As quickly as he allowed the thought that Buckingham had set in his mind, Henry stubbornly refused it. No, Charles, his dear friend, would never be so great a fool. He was charming and ambitious, not stupid. But if any man had the ability to make an emperor’s daughter fall in love with him and face the challenge of convincing that same ruler that a Master of the Horse was a fit partner for his daughter—it was Charles Brandon.
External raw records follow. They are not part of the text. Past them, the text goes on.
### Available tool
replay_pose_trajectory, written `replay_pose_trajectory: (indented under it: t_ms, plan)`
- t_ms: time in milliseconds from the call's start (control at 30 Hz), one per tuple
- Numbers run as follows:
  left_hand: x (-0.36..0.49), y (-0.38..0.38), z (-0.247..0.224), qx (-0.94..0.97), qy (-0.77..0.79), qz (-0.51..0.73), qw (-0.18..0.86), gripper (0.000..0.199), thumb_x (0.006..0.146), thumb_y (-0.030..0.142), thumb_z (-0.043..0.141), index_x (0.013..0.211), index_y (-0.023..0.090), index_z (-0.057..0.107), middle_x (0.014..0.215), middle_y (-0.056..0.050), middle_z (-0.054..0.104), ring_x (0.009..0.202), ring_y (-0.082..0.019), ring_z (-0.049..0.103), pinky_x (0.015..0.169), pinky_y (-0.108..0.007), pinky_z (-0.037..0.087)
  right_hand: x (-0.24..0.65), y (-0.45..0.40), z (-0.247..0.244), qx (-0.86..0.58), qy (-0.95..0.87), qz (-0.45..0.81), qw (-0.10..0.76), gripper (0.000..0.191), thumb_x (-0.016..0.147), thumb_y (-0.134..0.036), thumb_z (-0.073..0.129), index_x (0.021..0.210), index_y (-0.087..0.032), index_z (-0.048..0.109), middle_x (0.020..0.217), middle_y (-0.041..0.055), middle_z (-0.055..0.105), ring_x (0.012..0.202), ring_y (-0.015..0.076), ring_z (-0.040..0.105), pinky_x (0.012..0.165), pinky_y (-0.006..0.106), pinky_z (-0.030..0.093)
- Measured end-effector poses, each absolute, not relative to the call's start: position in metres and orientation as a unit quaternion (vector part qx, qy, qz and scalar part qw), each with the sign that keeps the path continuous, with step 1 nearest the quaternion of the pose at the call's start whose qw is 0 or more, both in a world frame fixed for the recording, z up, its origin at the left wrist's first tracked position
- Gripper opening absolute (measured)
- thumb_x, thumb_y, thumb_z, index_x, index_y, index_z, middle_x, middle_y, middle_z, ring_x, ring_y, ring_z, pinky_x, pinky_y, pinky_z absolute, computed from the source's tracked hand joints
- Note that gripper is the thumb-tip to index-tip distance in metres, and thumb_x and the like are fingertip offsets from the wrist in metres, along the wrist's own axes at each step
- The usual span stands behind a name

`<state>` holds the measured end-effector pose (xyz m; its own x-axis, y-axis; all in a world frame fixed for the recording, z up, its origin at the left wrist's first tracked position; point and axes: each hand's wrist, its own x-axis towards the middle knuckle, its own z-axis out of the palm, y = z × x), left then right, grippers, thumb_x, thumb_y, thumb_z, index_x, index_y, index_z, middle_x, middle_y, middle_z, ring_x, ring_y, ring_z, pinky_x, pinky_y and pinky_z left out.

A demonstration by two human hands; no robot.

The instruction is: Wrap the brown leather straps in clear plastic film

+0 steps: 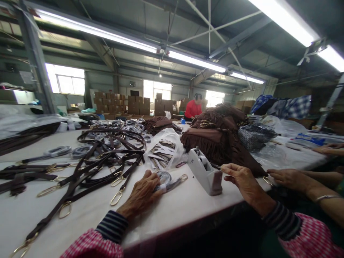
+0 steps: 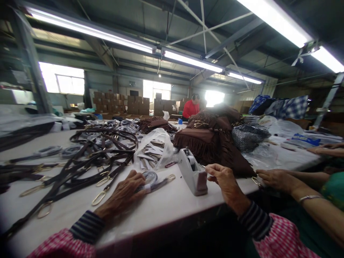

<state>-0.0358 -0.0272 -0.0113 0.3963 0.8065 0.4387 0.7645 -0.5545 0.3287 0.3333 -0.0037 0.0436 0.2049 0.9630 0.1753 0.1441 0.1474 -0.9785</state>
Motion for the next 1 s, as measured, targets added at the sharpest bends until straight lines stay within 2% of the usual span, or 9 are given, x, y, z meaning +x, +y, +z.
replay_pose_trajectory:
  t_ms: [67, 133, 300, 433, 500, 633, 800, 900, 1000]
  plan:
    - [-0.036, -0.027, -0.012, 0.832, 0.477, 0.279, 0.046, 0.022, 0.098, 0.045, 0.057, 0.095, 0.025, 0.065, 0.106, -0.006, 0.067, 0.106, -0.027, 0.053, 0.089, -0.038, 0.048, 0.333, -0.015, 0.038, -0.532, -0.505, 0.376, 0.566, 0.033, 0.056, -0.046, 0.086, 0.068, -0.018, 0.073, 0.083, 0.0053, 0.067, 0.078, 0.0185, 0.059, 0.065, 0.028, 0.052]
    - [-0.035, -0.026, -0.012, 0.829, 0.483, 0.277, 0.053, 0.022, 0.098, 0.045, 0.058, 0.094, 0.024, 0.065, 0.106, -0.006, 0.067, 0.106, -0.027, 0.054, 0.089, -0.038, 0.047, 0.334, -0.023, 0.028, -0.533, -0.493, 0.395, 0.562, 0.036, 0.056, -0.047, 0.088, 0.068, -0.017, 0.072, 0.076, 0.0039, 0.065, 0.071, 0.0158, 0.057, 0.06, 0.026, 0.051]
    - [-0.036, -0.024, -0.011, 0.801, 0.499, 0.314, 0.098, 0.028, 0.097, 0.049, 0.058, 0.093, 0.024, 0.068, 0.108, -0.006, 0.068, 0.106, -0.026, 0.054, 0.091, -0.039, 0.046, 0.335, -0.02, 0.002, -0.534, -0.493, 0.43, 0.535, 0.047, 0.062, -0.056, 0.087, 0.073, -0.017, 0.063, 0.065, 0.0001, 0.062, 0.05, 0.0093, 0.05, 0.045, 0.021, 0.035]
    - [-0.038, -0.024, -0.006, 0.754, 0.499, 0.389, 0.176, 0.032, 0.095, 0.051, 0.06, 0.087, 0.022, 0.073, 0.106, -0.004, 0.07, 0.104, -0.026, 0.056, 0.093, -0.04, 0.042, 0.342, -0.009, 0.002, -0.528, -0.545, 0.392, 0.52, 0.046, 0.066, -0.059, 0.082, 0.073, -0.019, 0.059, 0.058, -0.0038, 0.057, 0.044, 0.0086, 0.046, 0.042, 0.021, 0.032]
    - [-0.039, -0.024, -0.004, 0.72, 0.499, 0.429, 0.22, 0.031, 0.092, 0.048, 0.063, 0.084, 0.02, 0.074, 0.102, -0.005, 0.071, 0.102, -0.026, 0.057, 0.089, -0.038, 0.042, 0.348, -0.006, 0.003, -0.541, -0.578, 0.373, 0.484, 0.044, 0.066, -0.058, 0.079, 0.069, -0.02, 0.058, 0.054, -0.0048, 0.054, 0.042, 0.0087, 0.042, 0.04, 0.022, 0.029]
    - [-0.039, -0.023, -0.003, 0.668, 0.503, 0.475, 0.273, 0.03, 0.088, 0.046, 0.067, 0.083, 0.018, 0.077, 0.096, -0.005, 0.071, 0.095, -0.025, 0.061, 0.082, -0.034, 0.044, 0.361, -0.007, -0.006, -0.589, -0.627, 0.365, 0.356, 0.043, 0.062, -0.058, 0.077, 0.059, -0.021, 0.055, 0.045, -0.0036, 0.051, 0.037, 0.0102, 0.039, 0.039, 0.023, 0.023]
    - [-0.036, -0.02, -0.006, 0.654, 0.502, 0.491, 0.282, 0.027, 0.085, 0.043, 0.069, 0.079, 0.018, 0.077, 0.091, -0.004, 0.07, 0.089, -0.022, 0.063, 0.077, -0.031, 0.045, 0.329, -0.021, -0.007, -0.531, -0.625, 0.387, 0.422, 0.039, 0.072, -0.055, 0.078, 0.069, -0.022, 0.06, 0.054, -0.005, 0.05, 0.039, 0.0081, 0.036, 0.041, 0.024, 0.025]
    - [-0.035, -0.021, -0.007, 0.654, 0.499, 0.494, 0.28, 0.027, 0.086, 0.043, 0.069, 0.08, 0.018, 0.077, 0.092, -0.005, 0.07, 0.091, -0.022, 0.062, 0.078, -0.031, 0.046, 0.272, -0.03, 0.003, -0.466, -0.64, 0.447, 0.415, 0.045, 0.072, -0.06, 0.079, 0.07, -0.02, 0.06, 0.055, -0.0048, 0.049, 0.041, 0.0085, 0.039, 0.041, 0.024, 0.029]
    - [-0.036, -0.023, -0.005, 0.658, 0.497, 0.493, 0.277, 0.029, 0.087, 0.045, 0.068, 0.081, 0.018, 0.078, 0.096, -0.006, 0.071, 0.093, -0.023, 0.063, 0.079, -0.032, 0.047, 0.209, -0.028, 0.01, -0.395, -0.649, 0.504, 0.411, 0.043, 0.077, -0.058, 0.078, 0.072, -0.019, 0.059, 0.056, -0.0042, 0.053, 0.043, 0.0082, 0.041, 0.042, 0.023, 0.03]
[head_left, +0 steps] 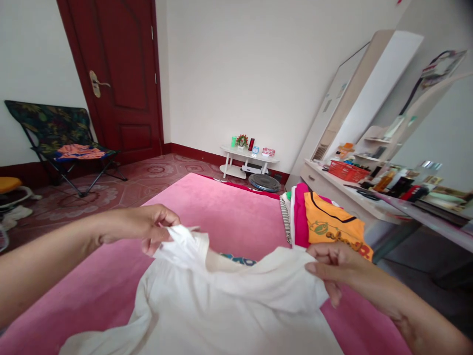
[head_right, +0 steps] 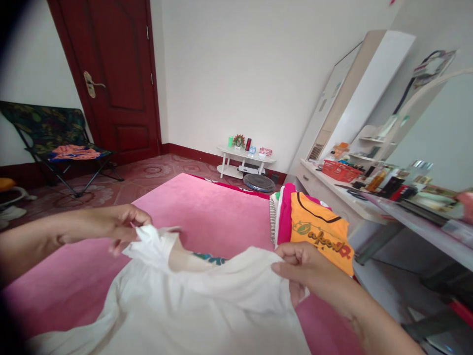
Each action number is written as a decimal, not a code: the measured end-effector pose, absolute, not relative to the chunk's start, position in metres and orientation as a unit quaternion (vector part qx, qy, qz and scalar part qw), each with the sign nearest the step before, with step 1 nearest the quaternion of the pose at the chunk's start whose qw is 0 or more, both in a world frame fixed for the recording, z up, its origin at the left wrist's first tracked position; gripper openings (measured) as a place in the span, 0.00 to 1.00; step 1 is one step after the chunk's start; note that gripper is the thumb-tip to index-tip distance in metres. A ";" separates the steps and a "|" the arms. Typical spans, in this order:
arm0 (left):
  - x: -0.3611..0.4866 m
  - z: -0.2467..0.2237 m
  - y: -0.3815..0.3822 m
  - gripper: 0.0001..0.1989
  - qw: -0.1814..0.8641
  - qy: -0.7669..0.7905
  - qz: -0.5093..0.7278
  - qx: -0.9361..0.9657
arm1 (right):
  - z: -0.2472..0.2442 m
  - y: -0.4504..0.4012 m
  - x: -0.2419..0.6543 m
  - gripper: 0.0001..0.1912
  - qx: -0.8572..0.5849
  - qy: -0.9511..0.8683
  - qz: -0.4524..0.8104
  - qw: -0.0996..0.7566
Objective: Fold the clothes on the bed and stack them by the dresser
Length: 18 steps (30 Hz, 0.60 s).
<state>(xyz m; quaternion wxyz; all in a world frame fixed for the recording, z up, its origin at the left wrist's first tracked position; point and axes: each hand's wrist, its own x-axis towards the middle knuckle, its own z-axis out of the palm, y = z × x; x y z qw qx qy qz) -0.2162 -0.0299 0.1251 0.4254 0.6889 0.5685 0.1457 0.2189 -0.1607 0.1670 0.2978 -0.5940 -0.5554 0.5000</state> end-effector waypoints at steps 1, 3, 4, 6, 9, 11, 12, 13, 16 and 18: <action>-0.217 0.130 -0.019 0.12 0.424 0.581 0.105 0.687 | 0.169 -0.151 0.222 0.12 -0.596 -0.553 0.508 0.284; -0.205 0.142 0.014 0.12 0.443 0.540 0.087 0.710 | 0.173 -0.119 0.228 0.11 -0.614 -0.535 0.491 0.309; -0.193 0.148 0.034 0.13 0.456 0.490 0.113 0.734 | 0.175 -0.099 0.229 0.11 -0.625 -0.520 0.474 0.339; -0.162 0.158 0.076 0.13 0.420 0.459 0.222 0.751 | 0.177 -0.057 0.229 0.10 -0.636 -0.481 0.422 0.431; -0.120 0.155 0.121 0.17 0.263 0.483 0.414 0.725 | 0.164 -0.011 0.223 0.15 -0.576 -0.463 0.309 0.599; -0.107 0.137 0.127 0.25 0.181 0.485 0.454 0.725 | 0.141 -0.005 0.216 0.25 -0.564 -0.479 0.260 0.620; -0.107 0.123 0.124 0.28 0.164 0.489 0.439 0.735 | 0.127 -0.011 0.213 0.29 -0.562 -0.504 0.254 0.605; -0.111 0.107 0.116 0.29 0.163 0.492 0.403 0.754 | 0.111 -0.022 0.210 0.31 -0.561 -0.531 0.245 0.585; -0.140 0.058 0.073 0.27 0.169 0.449 0.277 0.833 | 0.067 -0.085 0.209 0.30 -0.555 -0.660 0.192 0.468; -0.169 0.035 0.034 0.27 0.172 0.421 0.229 0.861 | 0.046 -0.137 0.219 0.27 -0.570 -0.724 0.126 0.368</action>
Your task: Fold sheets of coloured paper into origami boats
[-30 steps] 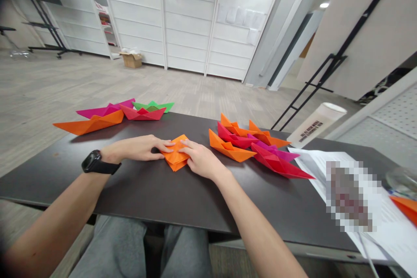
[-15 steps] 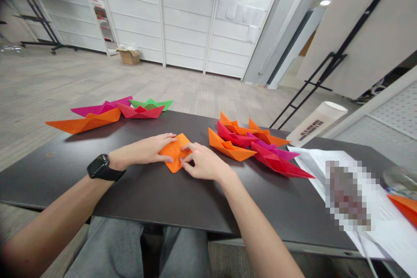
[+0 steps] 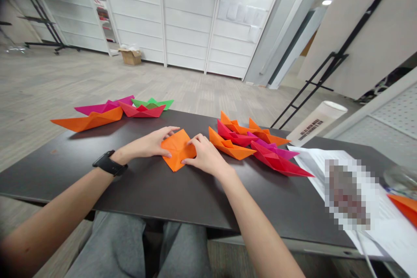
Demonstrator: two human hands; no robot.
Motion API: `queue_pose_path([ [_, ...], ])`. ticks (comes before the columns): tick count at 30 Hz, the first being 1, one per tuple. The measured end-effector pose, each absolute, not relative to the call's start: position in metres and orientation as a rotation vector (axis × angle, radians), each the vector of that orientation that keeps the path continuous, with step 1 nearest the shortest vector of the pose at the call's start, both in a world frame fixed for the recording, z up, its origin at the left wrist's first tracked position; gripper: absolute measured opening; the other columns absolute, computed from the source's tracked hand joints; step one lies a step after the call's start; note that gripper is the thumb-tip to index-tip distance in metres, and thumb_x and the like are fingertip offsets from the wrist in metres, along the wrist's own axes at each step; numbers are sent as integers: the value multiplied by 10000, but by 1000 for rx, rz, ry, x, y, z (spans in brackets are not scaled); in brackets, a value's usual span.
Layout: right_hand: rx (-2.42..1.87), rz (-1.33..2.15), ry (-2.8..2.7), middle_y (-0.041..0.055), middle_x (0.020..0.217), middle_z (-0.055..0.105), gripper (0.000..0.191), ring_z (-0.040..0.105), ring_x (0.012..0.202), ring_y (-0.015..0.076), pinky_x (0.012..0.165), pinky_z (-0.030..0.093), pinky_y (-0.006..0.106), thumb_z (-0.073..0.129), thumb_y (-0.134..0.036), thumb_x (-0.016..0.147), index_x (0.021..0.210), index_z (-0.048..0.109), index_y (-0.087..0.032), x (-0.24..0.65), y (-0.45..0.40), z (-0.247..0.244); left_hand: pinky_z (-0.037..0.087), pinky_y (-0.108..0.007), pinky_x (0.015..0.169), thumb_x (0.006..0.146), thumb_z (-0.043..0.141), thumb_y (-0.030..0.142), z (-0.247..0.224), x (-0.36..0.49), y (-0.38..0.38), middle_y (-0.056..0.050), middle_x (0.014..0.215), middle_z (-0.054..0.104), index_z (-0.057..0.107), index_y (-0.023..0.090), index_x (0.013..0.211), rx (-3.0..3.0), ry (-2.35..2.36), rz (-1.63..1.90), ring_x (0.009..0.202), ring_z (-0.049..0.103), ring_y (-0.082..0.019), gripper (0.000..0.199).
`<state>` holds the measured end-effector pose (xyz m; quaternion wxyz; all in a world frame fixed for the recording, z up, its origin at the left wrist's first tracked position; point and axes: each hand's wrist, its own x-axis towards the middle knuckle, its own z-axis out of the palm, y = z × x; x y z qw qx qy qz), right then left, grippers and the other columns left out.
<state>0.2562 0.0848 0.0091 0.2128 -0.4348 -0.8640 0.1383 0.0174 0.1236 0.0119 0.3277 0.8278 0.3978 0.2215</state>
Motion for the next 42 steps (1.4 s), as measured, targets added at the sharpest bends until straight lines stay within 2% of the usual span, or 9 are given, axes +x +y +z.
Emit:
queue_pose_path([
  [4,-1326,389,-2328,137,1187,590,806,600,1070,290,950,500,472,875,-400,657,1341,522,-163,257,87,6,500,-423,931,624,792,208,7,17,128,-130,1195,619,285,149,1498,2009,978,595,1045,643,-275,1012],
  [8,-1320,457,-2258,128,1203,590,862,579,1141,298,974,488,466,888,-328,623,1371,488,-177,256,88,6,532,-414,867,654,750,205,4,16,132,-103,1100,672,475,167,1346,1873,983,641,995,677,-272,746],
  [13,-1256,677,-2085,122,1263,607,657,589,1166,273,1001,487,461,788,-180,689,1294,533,-177,255,93,2,545,-387,845,653,743,204,11,16,133,-109,1105,715,599,163,1132,1762,955,698,1033,688,-280,501],
  [18,-1204,1241,-1721,55,931,733,254,698,753,175,604,598,298,600,-117,764,1010,642,-165,253,101,-1,545,-360,804,624,780,206,14,16,132,-85,992,761,652,156,1012,1680,967,706,972,710,-279,412],
  [21,-1208,1306,-1528,26,763,730,196,679,638,148,504,575,235,674,-122,709,900,653,-159,253,102,3,547,-350,730,656,789,273,14,15,131,-85,900,776,671,145,968,1598,1016,694,853,729,-266,357],
  [27,-1262,1279,-1373,40,772,740,201,696,664,150,483,591,215,756,-180,700,872,655,-151,250,98,13,549,-373,765,592,854,320,15,15,132,-98,853,781,703,125,880,1501,1032,798,835,735,-276,379],
  [33,-1162,1356,-1416,42,855,740,276,721,742,164,516,604,220,760,-241,737,953,600,-178,249,95,14,544,-374,818,656,833,350,19,17,131,-99,936,776,672,129,908,1451,1007,922,877,727,-248,372],
  [37,-1155,1315,-1385,24,832,716,340,712,744,176,504,599,240,730,-242,750,1027,537,-202,250,97,13,556,-352,741,705,805,302,25,18,127,-88,912,763,630,140,978,1370,943,886,830,724,-225,363],
  [42,-1059,1250,-1427,35,998,677,741,684,722,173,535,609,288,684,-248,757,1392,307,-290,249,95,19,549,-326,725,691,800,202,28,17,127,-45,915,733,462,202,1311,1363,857,949,791,716,-194,707],
])
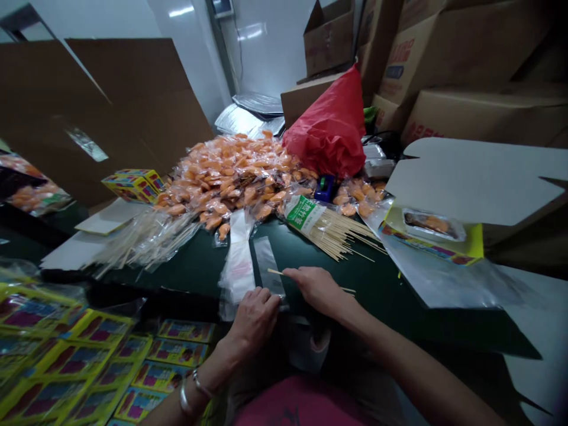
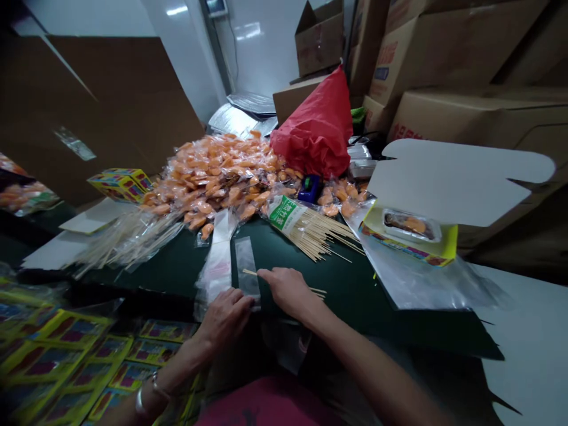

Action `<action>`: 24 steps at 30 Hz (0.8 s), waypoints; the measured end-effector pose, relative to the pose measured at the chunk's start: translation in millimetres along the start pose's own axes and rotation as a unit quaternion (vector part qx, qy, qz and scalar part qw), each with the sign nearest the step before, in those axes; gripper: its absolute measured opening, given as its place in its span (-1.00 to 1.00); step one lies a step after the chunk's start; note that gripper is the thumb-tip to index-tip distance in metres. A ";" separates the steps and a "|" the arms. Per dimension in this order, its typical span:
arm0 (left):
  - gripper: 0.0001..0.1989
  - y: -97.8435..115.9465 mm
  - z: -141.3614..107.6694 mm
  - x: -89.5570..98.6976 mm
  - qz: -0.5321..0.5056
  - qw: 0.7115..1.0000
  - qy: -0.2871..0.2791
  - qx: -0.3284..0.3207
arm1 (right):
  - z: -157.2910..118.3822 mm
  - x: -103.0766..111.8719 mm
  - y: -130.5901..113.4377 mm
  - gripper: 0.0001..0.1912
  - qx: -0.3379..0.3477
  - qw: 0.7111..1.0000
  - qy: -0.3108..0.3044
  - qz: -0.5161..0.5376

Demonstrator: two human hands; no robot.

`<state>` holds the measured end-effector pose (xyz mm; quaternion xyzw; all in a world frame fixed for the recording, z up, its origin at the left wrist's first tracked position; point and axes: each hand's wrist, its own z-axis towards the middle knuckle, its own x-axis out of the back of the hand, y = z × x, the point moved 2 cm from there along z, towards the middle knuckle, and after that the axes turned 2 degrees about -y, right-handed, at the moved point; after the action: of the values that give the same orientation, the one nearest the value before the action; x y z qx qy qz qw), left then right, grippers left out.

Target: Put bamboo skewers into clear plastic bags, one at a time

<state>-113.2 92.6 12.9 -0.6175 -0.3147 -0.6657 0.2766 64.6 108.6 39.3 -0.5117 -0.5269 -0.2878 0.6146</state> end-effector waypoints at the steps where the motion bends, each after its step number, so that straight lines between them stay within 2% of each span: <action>1: -0.84 -0.9 -8.4 1.5 -0.031 1.000 0.000 0.001 | 8.9 -0.4 -4.9 -0.58 0.004 0.999 -0.020 -0.033; 3: -0.86 -5.4 -28.2 3.2 -0.113 0.993 0.009 0.022 | 20.8 -2.7 -11.0 -0.59 0.015 0.997 -0.043 -0.067; 5: -0.89 -12.1 -48.2 1.4 -0.219 0.972 0.029 0.081 | 25.2 -6.2 -12.4 -0.60 0.016 0.995 -0.056 -0.077; 6: -0.90 -15.5 -56.7 -1.6 -0.280 0.950 0.037 0.130 | 25.3 -7.9 -12.0 -0.61 0.017 0.995 -0.060 -0.079; 7: -0.88 -18.0 -63.5 -6.4 -0.353 0.915 0.043 0.191 | 24.6 -9.4 -11.3 -0.60 0.016 0.994 -0.064 -0.082; 8: -0.83 -18.7 -68.2 -12.9 -0.437 0.861 0.039 0.256 | 23.6 -10.5 -10.5 -0.60 0.015 0.994 -0.067 -0.086; 9: -0.77 -17.1 -70.6 -20.6 -0.528 0.788 0.030 0.315 | 22.6 -11.1 -10.0 -0.59 0.015 0.994 -0.068 -0.089; 10: -0.69 -12.8 -70.5 -28.5 -0.615 0.703 0.016 0.356 | 21.8 -11.4 -9.7 -0.59 0.015 0.993 -0.071 -0.092; 11: -0.63 -6.5 -67.9 -35.4 -0.689 0.619 0.002 0.376 | 21.4 -11.4 -9.7 -0.59 0.014 0.993 -0.074 -0.094; 12: -0.59 0.7 -63.6 -40.6 -0.746 0.549 -0.009 0.378 | 21.2 -11.3 -9.9 -0.58 0.014 0.992 -0.077 -0.095; 13: -0.59 7.8 -58.7 -44.0 -0.782 0.499 -0.014 0.373 | 21.2 -11.1 -10.2 -0.58 0.013 0.992 -0.081 -0.097; 14: -0.61 13.8 -53.9 -45.8 -0.803 0.471 -0.011 0.366 | 21.3 -10.9 -10.5 -0.58 0.013 0.992 -0.084 -0.098; 17: -0.72 24.7 -45.8 -45.0 -0.822 0.437 0.010 0.364 | 21.5 -11.4 -10.3 -0.58 0.011 0.991 -0.086 -0.105; 20: -0.78 26.7 -45.3 -39.9 -0.834 0.413 0.015 0.366 | 21.7 -12.5 -9.4 -0.60 0.010 0.991 -0.076 -0.108; 24: -0.81 21.4 -41.7 -33.2 -0.837 0.406 0.031 0.364 | 19.0 -6.4 -11.6 -0.61 0.007 0.992 -0.061 -0.110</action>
<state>-121.2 46.3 -20.1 0.1340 -0.8790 -0.4063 -0.2103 45.7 121.5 35.5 -0.4630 -0.6187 -0.3181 0.5492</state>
Seeing him with her now, Henry was certain of it. A middle-aged widow seemed just vulnerable enough to make such a notion not seem entirely absurd. Binding Brandon to Margaret in order to ensure Mary’s marriage at last to the Prince of Castile—now that would be like cream rising to the top of a rich cup of milk. Charles Brandon was probably the only man in the world who could make a lonely widow convince her powerful father that such an arrangement was her idea.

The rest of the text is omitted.